TotalEnergies porte quand même une grosse responsabilité dans le changement climatique, personne ne conteste ça...
Oui, l’entreprise elle-même le reconnaît. Ce qui rend ce cas intéressant, c’est le lien qui est fait entre l’activité de l’entreprise et certains impacts précis du changement climatique. Il y a déjà beaucoup de contentieux climatiques dans le monde, l’ONU en recensait 2 180 à la fin de l’année 2022, c’est énorme.
Mais généralement ces contentieux visent à contraindre les États à respecter leurs engagements : c’était le cas de l’Affaire du Siècle, par exemple, qui avait fait condamner l’État français pour inaction climatique en 2021.
On connaît aussi des cas d’individus qui demandent réparation à des entreprises pour les dommages environnementaux qu’elles ont causé : aux États-Unis, la justice avait ainsi condamné Monsanto à verser 289 millions de dollars à un jardinier, Dewayne Johnson, qui estimait que le cancer qu’il développait avait été causé par le glyphosate commercialisé par la firme.
Dommages et indemnisations
Ici le cas est différent. Avec le changement climatique, on peut difficilement identifier la responsabilité d’une entreprise, comme d’ailleurs d’un État, puisque toutes les émissions sont mélangées. C’est d’ailleurs ce qui a permis l’accord sur les pertes et dommages à la COP28 de Dubaï : l’ensemble des pays industrialisés reconnaissaient leur responsabilité pour l’ensemble des dommages liés au changement climatique, et s’engagent à contribuer à un fonds d’indemnisation.
"La crainte de certains pays, et notamment des États-Unis, est qu’en acceptant ce principe de responsabilité, il n’ouvre la voie à des procès en indemnisation."

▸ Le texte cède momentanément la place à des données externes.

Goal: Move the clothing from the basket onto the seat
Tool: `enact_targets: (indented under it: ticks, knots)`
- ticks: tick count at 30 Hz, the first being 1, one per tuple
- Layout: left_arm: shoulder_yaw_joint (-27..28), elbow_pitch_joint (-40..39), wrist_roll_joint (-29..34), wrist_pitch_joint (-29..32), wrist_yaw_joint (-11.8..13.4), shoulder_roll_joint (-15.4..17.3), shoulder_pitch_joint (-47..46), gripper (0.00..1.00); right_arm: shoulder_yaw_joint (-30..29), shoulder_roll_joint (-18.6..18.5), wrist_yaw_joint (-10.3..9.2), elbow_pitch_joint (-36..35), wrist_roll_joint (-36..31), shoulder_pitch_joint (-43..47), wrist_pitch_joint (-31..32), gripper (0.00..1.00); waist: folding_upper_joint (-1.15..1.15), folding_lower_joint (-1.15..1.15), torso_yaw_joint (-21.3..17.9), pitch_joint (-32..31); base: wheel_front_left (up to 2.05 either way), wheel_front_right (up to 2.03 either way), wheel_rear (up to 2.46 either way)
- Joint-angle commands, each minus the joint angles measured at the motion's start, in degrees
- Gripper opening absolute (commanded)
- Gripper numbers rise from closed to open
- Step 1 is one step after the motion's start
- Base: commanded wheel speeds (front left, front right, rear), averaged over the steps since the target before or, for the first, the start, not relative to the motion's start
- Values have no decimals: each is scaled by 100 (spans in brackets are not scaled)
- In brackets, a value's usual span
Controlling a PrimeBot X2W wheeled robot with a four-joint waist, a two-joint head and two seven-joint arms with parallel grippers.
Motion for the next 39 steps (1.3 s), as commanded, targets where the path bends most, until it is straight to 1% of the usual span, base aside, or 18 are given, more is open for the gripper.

François Gemenneà franceinfo
Pour l'instant, ça ne s'est jamais vu. C’est pourquoi ce cas est potentiellement important. Le tribunal de Tournai, qui a reçu la plainte, va maintenant devoir décider si la plainte est recevable ou pas, et si elle l’est, va devoir trancher. Et ce sont des décisions qui risquent d’avoir un lourd impact, notamment sur la question des pertes et dommages dans les négociations internationales sur le climat.
Un jour, on pourrait imaginer que les États s’attaquent en justice pour réclamer des indemnisations ?
Ça s’est déjà vu : au début des années 2000, le petit archipel de Tuvalu avait attaqué les États-Unis et l’Australie devant la Cour de Justice Internationale, parce qu’on leur reprochait de violer son intégrité territoriale. Tuvalu est sans doute le pays le plus plat du monde, et son territoire est donc directement menacé par la hausse du niveau des mers.
Et il attaquait les États-Unis et l’Australie parce que ces deux pays, à l’époque, n’avaient pas ratifié le Protocole de Kyoto. Tuvalu les tenait donc pour responsables de la hausse du niveau des mers. Mais dès que les deux pays avaient appris l’existence de la plainte, ils avaient menacé de couper les vivres de l’aide internationale à Tuvalu, et la plainte avait rapidement été retirée. Mais demain, d’autres pays pourraient réclamer aussi des indemnités en justice.
"Il faut bien réaliser que l’accord sur les pertes et dommages de la COP28 est aussi une manière de régler à l’amiable ce qui aurait pu se régler en justice."
François Gemenneà franceinfo
Au moindre procès, les pays industrialisés risquent de ne plus vouloir contribuer au fonds d’indemnisation des pertes et dommages. Mais s’ils n’y contribuent pas, ils pourraient aller au-devant de procès… Surtout si la justice belge tranche en faveur de l’agriculteur.